In the last decades, dual-band optical filters (DBOFs) have attracted great attentions as they play important roles in various optical applications, such as optical modulation [1], sensing [2], fast/slow light [3], etc. Multiple microring resonators have been utilizing in various methods to realize the dual-band filtering spectrum [4-6]. However, the multiple-microring-resonators structure is not suitable for high volume integration due to its large form factor. In this work, we firstly developed a novel design based on single-microracetrack-resonator structure embedded with Bragg gratings, which is more compact and feasible for large-scale integration. Besides, through changing the dimensional sizes of the Bragg gratings, the reflectivity of the Bragg grating can be tuned and the transmission spectrum can be engineered as well.

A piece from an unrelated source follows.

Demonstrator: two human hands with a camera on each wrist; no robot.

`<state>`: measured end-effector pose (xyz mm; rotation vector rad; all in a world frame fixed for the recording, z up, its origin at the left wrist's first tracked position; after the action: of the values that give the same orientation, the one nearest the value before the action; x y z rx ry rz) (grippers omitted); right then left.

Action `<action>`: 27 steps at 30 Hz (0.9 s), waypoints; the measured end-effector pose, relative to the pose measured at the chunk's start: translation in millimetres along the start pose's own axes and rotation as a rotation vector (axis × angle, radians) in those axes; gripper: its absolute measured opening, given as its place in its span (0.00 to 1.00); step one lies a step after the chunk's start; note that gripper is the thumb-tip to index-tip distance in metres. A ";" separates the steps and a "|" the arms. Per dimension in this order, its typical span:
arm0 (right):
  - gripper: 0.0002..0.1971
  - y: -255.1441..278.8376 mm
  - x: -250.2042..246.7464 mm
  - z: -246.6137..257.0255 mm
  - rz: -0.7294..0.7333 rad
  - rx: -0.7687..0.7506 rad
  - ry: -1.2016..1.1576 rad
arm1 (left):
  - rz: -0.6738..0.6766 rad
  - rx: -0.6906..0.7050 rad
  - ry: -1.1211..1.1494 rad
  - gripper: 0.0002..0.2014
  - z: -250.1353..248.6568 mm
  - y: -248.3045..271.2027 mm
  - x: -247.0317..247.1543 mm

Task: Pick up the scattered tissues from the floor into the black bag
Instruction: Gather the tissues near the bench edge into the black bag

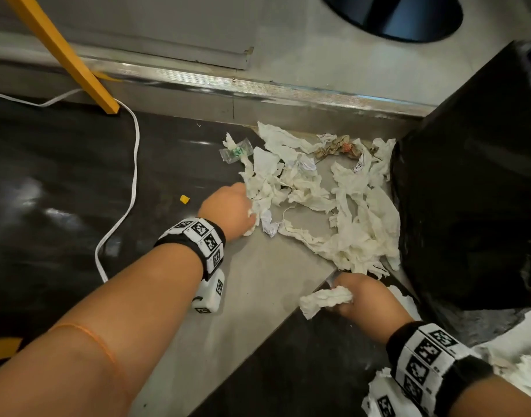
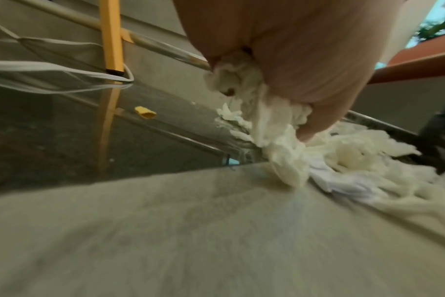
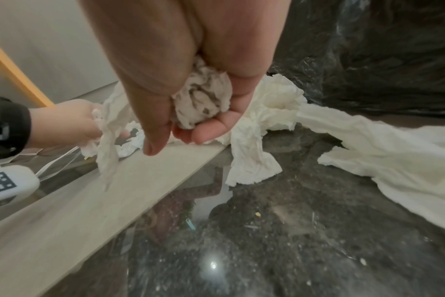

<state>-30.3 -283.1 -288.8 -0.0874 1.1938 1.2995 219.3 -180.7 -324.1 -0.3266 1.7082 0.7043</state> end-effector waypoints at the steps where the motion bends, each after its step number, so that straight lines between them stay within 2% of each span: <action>1: 0.15 0.3 1.0 1.8 0.008 -0.006 0.031 | 0.020 0.085 0.015 0.13 -4.8 -1.3 6.0; 2: 0.12 0.0 0.6 3.4 0.012 -0.007 0.059 | 0.056 0.157 0.024 0.13 -8.7 -1.8 12.3; 3: 0.08 -0.5 -1.0 4.5 0.008 -0.002 0.074 | 0.101 0.198 0.041 0.16 -12.1 -0.6 17.7; 4: 0.08 -1.9 -3.1 3.8 -0.006 0.011 0.078 | 0.146 0.204 0.058 0.20 -14.2 0.7 22.0; 6: 0.17 -6.7 -8.1 -2.2 -0.079 0.014 0.072 | 0.172 0.173 0.035 0.25 -17.7 5.2 26.6; 9: 0.33 -19.9 -17.8 -11.4 -0.173 0.044 0.118 | 0.197 0.132 -0.030 0.18 -21.9 15.6 31.1; 11: 0.40 -27.9 -21.0 -15.6 -0.113 0.130 0.199 | 0.208 0.116 -0.003 0.14 -25.6 25.7 29.1; 12: 0.41 -30.7 -19.9 -17.5 -0.065 0.165 0.246 | 0.204 0.116 0.020 0.16 -27.4 31.1 27.2; 14: 0.39 -34.2 -14.4 -21.5 0.013 0.209 0.333 | 0.199 0.116 0.033 0.20 -29.4 40.4 22.8; 17: 0.25 -35.1 -5.8 -23.9 -0.006 0.201 0.364 | 0.154 0.176 -0.003 0.13 -30.4 50.7 20.1; 19: 0.13 -30.4 -7.8 -18.4 -0.088 0.198 0.332 | 0.079 0.207 0.062 0.10 -28.4 57.4 16.9; 21: 0.13 -24.4 -12.8 -13.8 -0.224 0.155 0.216 | 0.066 0.222 0.093 0.09 -27.0 62.5 14.1; 23: 0.15 -14.4 -23.4 -5.8 -0.360 0.118 0.020 | 0.115 0.216 0.042 0.09 -27.3 67.0 13.3; 25: 0.09 -5.0 -36.6 2.8 -0.428 0.089 -0.166 | 0.174 0.163 0.020 0.08 -27.2 71.7 13.0; 27: 0.05 1.3 -51.1 7.8 -0.480 0.078 -0.249 | 0.183 0.120 0.042 0.08 -28.0 75.5 11.9</action>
<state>-16.7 -312.5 -248.5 -0.1417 0.9350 0.8151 151.6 -137.3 -311.1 -0.1028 1.8277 0.7282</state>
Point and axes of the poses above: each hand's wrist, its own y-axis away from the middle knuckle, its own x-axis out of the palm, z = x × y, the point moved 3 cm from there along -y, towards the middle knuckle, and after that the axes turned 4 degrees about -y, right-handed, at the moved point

The schematic of the microracetrack resonator embedded with Bragg gratings is shown in Fig. 1. Two embedded Bragg gratings act as partial reflective elements to form a Fabry-Perot resonator with a part of the microracetrack. The coupling between the F-P resonator and the microracetrack gives rise to the dual-band filtering transmission spectrum. In the simulation, we regard the Bragg grating as a periodic structure consisting of wide waveguide segments, narrow segments and reflective interfaces [7]. As shown in Fig. 2, the transmission spectrum is calculated with a specially designed numerical model based on the transfer matrix method. In this simulation, the parameters are chosen as: width of the waveguides = 500 nm, dw = 20 nm, pitch = 324 nm, the number of pitches = 20, radius of the microracetrack = 10.2 μm. The effective indices of the waveguides under different wavelengths around 1.55 µm are calculated with the BeamPROP module of Rsoft software by taking the dispersion into account.

As shown in Fig. 3, the microracetrack resonator embedded with Bragg is fabricated on a SOI platform with a 220-nm top silicon slayer and a 2um buried oxide (BOX) layer. The grating layer and the waveguide layer both are patterned with electron beam lithography. The grating layer is etched with RIE to the depth of 70 nm. The waveguide layer is etched down to the BOX layer. Then the sample is coated with a 1 um SiO2 cladding layer. The characterizations are carried out at room temperature. The experimental results are plotted in Fig. 4. As it can be seen, the extinction ratios (ERs) of the dual-band filtering spectrum are ~ 4.5 dB. The separation between two notches is ~ 0.5 nm. The full-width-at-half-maximums (FWHMs) are 0.05 nm and 0.045 nm, which corresponds to the Q factors of 30900 and 34400. The insertion loss is < 0.5 dB. The uneven transmission may be caused by the F-P resonator formed by the two end facets of the bus waveguide. By reducing the roughness of the waveguide sidewalls, the ER can be further increased.

This compact dual-band filter is expected to have good potential for applications in optical modulation, optical signal processing, and biological/chemical sensing.